Scan the listing beneath this sentence. Report each line with the word "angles".

_Provided data_
====

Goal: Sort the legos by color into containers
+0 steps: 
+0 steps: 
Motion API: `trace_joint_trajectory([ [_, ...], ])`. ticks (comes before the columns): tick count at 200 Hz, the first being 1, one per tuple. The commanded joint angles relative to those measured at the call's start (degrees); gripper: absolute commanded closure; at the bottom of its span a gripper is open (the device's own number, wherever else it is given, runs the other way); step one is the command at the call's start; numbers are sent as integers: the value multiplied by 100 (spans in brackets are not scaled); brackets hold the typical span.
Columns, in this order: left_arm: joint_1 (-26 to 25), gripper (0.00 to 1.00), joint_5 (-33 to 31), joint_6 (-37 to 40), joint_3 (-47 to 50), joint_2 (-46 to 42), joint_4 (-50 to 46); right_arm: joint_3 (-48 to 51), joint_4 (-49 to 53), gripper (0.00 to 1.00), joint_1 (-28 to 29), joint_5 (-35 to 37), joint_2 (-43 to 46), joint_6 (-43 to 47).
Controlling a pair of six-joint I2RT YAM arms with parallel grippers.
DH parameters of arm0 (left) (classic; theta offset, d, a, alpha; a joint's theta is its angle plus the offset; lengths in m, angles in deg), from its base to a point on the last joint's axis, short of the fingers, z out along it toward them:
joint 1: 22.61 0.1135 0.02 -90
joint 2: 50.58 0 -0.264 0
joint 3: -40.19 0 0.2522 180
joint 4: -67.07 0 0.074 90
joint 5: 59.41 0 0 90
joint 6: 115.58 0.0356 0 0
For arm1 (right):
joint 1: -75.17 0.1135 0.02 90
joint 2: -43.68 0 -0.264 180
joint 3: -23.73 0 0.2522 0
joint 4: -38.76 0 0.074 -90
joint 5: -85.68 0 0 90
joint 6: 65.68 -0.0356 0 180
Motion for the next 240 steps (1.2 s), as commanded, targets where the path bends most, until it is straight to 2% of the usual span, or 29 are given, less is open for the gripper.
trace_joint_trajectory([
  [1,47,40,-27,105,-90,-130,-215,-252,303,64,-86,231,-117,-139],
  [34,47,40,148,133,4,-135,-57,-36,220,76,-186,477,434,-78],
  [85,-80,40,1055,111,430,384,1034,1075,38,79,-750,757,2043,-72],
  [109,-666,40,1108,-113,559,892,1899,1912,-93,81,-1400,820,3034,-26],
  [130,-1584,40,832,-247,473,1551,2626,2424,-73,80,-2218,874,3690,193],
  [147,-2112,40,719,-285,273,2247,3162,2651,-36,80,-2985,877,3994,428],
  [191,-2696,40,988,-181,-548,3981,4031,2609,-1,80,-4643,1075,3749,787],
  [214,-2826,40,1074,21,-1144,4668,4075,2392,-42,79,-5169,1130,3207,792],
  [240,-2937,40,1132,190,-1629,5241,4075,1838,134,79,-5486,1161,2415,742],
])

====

_Written answer_
Motion API: `trace_joint_trajectory([ [_, ...], ])`. ticks (comes before the columns): tick count at 200 Hz, the first being 1, one per tuple. The commanded joint angles relative to those measured at the call's start (degrees); gripper: absolute commanded closure; at the bottom of its span a gripper is open (the device's own number, wherever else it is given, runs the other way); step one is the command at the call's start; numbers are sent as integers: the value multiplied by 100 (spans in brackets are not scaled); brackets hold the typical span.
DH parameters of arm0 (left) (classic; theta offset, d, a, alpha; a joint's theta is its angle plus the offset; lengths in m, angles in deg), from its base to a point on the last joint's axis, short of the fingers, z out along it toward them:

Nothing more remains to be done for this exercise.